#### [Assignment]
Could you write out the lines below exactly, beginning with the first and finishing with the one that contains "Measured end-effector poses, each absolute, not"?

•••••

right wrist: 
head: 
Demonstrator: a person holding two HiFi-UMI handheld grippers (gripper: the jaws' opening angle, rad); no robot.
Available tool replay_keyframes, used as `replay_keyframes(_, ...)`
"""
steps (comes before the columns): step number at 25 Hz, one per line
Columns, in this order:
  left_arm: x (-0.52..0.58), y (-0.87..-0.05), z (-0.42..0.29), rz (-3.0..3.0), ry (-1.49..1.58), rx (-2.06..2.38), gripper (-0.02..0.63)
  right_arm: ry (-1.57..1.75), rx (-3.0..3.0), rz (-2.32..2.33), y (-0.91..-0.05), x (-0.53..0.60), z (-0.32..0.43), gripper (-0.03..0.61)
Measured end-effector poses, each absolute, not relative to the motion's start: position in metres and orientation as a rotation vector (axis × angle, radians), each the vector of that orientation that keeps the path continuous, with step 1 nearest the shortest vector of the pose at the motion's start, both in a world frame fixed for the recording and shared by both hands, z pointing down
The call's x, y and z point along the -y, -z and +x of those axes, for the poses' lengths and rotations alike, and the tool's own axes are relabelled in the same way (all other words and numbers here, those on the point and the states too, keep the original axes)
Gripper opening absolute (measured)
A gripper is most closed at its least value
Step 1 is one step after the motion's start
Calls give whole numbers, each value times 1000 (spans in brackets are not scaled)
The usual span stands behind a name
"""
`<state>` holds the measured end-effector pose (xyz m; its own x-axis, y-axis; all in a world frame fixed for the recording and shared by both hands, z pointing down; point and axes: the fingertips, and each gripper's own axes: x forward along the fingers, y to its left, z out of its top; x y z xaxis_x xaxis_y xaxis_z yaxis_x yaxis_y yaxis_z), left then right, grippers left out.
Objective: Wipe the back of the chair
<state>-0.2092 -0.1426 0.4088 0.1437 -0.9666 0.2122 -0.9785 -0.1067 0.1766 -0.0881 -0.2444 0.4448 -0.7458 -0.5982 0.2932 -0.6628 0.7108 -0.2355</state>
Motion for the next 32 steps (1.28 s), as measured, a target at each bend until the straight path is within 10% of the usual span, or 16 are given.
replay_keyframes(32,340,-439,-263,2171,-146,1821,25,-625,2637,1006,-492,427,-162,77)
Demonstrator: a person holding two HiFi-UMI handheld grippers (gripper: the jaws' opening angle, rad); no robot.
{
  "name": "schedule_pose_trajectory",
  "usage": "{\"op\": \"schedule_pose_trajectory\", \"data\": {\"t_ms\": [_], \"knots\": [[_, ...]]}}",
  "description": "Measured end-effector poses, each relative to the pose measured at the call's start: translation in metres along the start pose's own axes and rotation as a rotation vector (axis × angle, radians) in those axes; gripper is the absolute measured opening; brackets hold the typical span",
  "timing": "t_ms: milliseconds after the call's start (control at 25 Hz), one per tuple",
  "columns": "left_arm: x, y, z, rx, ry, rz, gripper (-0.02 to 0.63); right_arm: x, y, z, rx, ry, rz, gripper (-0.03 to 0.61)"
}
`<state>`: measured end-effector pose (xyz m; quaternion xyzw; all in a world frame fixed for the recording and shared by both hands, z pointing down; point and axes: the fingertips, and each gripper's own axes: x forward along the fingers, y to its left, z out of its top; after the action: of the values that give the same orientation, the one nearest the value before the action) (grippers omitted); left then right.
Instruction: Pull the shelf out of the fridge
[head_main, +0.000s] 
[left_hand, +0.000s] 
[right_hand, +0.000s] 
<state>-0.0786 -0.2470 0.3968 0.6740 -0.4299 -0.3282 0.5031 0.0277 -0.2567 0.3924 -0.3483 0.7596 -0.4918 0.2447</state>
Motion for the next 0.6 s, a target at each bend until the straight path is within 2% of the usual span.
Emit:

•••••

#### [Written answer]
right wrist: 
head: 
Demonstrator: a person holding two HiFi-UMI handheld grippers (gripper: the jaws' opening angle, rad); no robot.
Available tool replay_keyframes, used as `replay_keyframes(_, ...)`
"""
steps (comes before the columns): step number at 25 Hz, one per line
Columns, in this order:
  left_arm: x (-0.52..0.58), y (-0.87..-0.05), z (-0.42..0.29), rz (-3.0..3.0), ry (-1.49..1.58), rx (-2.06..2.38), gripper (-0.02..0.63)
  right_arm: ry (-1.57..1.75), rx (-3.0..3.0), rz (-2.32..2.33), y (-0.91..-0.05), x (-0.53..0.60), z (-0.32..0.43), gripper (-0.03..0.61)
Measured end-effector poses, each absolute, not relative to the motion's start: position in metres and orientation as a rotation vector (axis × angle, radians), each the vector of that orientation that keeps the path continuous, with step 1 nearest the shortest vector of the pose at the motion's start, both in a world frame fixed for the recording and shared by both hands, z pointing down

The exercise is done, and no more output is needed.